Interesting article in the Times Magazine,
about the Christianist “real problem” with gay marriage. 
Unsurprisingly, they believe homosexuality to be a chosen, infectious
behavior that, like a disease, has to be eradicated. 

(Interestingly, Mark Jordan, a religious historian at Emory University, has written a history that shows , among other things, that this belief in the viral nature of homosexuality has existed for nearly 1000 years.)

What I found more interesting was the concluding bit of the
article.  If love is seen as hate, and hate is seen as love, then we’ve all lost already.

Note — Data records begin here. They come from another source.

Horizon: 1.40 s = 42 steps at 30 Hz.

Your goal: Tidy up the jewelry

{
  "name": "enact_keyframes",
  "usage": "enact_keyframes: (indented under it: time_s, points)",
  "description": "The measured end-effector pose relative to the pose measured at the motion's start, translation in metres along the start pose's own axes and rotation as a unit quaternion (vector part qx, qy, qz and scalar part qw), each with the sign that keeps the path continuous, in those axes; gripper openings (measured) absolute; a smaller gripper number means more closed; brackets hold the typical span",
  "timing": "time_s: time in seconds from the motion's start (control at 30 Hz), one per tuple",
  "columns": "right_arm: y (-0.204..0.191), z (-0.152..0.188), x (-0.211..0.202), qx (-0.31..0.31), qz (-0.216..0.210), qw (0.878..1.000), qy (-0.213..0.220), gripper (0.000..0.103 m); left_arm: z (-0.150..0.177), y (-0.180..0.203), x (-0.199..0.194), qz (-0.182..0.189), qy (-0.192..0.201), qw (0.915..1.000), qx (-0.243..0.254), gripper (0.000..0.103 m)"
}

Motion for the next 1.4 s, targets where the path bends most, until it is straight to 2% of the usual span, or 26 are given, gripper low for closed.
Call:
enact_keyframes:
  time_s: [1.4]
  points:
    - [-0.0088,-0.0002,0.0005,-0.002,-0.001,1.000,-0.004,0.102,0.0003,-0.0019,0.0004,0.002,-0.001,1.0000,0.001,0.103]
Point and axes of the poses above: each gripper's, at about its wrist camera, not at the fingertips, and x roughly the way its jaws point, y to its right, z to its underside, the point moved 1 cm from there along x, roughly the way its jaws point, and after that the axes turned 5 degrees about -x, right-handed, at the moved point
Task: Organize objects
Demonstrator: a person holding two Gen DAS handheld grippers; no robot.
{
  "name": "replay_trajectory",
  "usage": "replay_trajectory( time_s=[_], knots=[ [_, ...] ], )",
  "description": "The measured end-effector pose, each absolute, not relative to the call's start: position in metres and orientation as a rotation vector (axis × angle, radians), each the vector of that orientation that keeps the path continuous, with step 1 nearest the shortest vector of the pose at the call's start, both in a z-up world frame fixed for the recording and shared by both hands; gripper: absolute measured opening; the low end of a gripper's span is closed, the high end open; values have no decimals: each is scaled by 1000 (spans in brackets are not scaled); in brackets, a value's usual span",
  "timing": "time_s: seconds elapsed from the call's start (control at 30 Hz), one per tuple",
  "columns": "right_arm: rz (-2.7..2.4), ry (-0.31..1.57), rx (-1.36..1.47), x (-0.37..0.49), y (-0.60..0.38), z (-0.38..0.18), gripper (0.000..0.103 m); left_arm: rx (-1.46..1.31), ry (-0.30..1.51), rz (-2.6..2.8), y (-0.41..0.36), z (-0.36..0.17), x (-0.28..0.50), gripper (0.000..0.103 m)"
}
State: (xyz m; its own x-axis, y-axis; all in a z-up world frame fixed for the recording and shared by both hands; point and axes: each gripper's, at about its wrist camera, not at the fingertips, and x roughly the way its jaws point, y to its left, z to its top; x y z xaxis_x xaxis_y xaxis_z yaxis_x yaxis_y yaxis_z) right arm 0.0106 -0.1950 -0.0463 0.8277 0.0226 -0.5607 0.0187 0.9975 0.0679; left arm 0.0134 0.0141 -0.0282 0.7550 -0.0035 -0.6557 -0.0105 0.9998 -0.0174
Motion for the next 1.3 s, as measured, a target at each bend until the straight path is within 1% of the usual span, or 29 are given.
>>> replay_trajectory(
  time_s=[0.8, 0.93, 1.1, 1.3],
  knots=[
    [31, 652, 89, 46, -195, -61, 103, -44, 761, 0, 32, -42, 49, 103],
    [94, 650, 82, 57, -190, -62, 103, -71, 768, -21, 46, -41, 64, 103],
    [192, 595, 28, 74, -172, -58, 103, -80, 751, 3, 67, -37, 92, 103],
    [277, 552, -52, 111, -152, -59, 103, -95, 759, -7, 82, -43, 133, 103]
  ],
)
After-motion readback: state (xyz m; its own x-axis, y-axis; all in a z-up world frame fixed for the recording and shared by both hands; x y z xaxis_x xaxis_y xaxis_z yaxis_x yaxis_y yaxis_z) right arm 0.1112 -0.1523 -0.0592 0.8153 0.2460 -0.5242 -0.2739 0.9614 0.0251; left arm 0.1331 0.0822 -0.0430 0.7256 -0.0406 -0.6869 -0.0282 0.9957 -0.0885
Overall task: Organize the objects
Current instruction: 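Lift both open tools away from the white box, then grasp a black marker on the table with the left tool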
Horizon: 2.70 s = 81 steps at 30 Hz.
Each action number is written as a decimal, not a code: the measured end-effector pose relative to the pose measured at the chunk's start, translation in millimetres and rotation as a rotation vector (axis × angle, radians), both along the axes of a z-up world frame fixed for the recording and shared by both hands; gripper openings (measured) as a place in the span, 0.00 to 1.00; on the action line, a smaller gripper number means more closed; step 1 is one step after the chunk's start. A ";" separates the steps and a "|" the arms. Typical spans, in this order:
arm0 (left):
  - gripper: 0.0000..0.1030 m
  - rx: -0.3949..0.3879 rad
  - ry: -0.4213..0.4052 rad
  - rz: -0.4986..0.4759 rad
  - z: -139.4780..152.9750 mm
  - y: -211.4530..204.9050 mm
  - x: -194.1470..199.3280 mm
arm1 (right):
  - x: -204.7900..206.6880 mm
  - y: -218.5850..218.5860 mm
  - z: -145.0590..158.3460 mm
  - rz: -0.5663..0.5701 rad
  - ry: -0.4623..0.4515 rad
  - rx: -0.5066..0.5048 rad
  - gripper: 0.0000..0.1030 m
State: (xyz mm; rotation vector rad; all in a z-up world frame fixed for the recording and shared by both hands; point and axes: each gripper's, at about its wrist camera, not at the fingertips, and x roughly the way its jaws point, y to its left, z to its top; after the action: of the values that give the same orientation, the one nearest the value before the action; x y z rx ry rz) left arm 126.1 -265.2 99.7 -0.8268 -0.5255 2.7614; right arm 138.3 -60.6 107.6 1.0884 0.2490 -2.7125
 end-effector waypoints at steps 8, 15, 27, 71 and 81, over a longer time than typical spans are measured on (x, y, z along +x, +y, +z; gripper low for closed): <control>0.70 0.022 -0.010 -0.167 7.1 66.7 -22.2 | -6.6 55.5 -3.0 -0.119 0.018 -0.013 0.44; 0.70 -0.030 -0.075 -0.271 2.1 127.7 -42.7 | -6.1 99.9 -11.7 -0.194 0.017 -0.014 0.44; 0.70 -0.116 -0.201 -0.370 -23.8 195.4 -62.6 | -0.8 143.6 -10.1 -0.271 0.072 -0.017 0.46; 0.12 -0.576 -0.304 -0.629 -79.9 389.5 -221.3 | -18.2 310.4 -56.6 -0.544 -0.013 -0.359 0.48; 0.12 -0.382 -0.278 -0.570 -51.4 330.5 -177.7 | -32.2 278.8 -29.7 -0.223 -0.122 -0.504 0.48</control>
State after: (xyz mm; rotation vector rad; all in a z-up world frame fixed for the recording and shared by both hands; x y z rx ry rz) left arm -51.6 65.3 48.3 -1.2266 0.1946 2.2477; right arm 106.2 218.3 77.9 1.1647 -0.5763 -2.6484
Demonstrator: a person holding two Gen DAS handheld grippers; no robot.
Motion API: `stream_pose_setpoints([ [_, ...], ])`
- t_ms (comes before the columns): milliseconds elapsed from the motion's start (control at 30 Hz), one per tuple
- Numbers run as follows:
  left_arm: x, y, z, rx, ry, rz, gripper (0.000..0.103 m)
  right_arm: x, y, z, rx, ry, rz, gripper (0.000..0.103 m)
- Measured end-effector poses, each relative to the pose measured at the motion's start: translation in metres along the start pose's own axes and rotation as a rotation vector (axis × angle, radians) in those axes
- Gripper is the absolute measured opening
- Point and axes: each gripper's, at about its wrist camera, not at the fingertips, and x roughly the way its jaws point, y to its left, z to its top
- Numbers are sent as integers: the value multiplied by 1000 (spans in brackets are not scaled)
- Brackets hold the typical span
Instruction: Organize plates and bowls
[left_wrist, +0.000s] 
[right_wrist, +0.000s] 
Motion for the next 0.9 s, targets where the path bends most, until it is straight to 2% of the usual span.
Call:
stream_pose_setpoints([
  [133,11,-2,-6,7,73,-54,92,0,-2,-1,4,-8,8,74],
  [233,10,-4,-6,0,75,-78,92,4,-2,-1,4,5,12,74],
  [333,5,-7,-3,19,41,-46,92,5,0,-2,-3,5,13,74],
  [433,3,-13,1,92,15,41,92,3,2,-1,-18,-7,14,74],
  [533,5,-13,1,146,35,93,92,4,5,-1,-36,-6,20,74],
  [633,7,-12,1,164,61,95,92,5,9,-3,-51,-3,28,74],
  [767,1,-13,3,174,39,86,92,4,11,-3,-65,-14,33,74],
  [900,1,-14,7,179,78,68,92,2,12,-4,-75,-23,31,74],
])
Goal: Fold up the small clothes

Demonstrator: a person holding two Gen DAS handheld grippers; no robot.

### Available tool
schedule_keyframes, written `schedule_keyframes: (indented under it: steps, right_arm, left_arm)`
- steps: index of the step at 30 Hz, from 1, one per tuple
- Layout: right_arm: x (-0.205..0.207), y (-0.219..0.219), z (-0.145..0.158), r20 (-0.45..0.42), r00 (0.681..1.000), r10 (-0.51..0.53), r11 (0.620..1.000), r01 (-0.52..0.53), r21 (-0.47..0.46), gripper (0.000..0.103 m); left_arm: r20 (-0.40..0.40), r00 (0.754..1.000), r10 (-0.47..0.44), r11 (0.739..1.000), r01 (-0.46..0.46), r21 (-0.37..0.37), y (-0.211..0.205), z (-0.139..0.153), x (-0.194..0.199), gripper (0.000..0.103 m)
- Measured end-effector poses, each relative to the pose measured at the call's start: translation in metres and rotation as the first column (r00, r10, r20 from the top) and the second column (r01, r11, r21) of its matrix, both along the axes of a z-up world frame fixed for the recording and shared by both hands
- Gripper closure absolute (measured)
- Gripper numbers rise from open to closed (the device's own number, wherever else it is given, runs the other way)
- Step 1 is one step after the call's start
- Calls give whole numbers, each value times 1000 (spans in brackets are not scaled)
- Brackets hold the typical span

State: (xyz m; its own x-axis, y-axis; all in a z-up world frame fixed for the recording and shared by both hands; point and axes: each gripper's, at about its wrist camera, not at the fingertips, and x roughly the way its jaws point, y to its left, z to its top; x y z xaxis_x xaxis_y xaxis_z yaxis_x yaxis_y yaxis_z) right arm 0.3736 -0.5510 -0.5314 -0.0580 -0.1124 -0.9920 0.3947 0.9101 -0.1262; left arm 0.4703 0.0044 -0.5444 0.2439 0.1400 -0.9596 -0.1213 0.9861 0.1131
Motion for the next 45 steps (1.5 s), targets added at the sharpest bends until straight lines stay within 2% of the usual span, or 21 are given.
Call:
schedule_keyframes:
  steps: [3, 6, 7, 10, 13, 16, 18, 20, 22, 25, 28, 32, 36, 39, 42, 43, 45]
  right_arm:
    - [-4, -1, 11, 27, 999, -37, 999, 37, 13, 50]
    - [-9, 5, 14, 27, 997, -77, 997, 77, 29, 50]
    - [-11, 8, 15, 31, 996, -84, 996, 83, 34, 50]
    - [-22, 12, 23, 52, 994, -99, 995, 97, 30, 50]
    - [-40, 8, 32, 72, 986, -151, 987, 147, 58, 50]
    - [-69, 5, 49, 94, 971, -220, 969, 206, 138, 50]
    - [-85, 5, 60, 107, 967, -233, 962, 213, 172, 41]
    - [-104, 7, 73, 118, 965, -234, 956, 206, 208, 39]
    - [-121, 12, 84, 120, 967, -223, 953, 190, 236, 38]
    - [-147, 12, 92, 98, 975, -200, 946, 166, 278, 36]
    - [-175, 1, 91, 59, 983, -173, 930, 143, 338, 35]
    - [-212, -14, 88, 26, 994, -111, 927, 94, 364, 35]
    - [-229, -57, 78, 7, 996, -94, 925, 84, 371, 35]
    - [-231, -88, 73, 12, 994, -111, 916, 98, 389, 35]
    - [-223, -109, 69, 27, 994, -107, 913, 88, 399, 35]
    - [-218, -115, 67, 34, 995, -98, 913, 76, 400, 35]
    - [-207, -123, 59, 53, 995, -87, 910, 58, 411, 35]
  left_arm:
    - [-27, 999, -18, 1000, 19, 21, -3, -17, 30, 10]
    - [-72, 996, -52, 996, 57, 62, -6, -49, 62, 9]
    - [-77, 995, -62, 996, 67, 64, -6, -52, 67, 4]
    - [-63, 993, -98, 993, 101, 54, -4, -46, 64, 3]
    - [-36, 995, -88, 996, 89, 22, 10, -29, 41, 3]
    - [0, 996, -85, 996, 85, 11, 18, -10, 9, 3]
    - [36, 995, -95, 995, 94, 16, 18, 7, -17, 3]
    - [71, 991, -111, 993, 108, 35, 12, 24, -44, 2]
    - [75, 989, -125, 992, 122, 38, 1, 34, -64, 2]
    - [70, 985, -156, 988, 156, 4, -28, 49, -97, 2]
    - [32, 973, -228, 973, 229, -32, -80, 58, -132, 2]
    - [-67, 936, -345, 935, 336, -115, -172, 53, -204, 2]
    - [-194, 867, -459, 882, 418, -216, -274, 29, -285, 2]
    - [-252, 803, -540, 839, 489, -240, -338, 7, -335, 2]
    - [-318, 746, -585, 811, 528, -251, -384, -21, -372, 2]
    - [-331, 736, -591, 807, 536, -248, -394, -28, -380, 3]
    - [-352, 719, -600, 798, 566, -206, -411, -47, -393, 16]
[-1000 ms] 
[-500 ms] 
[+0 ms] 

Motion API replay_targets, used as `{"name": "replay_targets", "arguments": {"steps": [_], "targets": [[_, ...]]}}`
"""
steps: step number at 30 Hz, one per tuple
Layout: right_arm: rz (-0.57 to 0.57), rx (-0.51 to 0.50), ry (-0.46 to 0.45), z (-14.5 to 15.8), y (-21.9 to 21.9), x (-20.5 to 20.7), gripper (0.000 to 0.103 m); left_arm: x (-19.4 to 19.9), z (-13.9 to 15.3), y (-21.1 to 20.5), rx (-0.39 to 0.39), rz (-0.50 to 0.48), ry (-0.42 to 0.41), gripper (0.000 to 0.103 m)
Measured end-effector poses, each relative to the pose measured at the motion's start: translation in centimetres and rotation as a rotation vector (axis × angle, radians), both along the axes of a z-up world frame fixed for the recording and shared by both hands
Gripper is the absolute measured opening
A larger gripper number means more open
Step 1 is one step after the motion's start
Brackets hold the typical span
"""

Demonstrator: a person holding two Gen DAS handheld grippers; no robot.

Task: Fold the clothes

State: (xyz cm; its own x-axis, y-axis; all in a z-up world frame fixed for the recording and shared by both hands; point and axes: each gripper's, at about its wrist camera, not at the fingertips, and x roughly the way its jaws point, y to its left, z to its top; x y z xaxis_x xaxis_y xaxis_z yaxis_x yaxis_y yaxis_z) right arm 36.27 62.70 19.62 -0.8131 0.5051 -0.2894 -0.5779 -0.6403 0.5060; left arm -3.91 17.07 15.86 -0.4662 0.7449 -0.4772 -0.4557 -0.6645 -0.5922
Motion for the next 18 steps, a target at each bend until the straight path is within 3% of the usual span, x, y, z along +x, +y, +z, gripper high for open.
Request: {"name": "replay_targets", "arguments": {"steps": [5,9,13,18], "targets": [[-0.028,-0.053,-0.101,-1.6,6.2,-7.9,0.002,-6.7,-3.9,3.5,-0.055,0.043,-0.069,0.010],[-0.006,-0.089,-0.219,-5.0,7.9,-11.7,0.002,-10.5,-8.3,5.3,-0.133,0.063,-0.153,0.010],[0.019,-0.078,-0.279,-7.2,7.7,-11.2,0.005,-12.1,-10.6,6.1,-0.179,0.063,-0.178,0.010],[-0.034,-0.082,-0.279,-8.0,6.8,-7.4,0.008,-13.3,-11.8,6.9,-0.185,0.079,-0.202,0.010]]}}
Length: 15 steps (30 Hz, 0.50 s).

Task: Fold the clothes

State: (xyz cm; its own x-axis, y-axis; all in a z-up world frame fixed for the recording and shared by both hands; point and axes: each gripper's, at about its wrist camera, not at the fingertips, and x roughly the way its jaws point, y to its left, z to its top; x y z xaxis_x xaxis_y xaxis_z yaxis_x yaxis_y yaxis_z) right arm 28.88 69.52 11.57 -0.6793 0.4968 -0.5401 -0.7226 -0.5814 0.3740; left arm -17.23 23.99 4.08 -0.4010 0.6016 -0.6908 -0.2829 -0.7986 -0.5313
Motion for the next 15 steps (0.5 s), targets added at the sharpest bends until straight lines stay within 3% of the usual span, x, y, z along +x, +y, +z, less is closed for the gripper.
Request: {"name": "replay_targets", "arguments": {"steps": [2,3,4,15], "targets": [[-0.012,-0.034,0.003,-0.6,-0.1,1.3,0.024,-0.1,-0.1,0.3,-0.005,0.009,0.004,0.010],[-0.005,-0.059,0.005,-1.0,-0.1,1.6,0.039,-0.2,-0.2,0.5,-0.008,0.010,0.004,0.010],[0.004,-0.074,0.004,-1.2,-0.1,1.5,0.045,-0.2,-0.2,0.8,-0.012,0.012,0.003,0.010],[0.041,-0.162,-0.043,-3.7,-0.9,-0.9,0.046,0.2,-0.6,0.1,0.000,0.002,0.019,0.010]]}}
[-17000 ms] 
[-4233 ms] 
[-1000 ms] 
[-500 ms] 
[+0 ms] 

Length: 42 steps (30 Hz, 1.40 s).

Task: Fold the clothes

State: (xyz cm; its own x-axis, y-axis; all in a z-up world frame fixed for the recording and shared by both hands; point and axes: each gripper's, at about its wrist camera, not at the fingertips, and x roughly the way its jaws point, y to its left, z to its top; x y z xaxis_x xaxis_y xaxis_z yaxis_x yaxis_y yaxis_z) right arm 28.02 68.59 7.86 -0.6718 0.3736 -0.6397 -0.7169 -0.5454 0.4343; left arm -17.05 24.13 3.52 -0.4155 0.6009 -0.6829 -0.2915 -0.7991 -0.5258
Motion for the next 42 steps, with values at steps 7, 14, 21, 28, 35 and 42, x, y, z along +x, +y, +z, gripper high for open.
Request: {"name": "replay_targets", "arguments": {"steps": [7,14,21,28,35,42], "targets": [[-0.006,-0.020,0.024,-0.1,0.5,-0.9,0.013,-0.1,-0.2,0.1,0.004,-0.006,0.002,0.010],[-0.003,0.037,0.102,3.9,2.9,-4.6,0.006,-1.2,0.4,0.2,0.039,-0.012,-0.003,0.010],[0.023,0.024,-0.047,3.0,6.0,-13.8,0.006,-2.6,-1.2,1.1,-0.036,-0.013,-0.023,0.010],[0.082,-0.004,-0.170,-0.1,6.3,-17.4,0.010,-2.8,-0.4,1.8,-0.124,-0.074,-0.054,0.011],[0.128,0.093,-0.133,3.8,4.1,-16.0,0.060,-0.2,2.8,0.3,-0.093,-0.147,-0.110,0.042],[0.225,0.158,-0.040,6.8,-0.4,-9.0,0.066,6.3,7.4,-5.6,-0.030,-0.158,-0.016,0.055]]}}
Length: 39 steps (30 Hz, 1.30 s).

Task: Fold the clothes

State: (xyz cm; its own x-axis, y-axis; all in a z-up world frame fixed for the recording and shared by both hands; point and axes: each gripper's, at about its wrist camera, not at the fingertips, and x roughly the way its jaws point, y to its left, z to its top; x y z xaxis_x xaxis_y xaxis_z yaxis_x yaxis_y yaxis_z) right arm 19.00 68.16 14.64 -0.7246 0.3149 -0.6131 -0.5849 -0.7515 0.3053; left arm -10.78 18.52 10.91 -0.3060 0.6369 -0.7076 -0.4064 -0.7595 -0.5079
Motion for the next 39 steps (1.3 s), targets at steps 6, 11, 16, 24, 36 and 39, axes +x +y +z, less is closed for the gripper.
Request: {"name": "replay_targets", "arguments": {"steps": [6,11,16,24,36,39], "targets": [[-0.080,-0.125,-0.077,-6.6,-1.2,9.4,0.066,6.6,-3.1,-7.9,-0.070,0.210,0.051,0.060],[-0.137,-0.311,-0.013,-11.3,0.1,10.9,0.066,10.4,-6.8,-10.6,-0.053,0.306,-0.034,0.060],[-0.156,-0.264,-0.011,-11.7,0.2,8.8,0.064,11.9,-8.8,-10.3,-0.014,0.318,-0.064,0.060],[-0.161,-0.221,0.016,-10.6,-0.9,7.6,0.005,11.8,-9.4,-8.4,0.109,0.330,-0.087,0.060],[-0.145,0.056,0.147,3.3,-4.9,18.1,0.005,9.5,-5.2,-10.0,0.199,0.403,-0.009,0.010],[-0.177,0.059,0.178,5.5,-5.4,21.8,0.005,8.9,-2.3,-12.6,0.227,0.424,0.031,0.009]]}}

That means changing hearts. How difficult that will be was illustrated
by a single vignette. When I met Polyak, she told me how, when she
first testified before a legislative committee, an anti-gay-marriage
activist, a woman, confronted her with bitter language, asking her why
she was ”doing this” to the woman’s children and grandchildren.
Polyak said the encounter left her shaken. A few days later, as I sat
in Evalena Gray’s Christmas-lighted basement office, she told me a
story of how during the same testimony she approached a blond lesbian
and talked to her about the effect that gay marriage would have on her
grandchildren. ”Then I hugged her neck,” she said, ”and I said, ‘We
love you.’ I was kind of consoling her to some extent, out of
compassion.”

I realized I was hearing about the same encounter from both sides. What
was expressed as love was received as something close to hate. That’s a
hard gap to bridge.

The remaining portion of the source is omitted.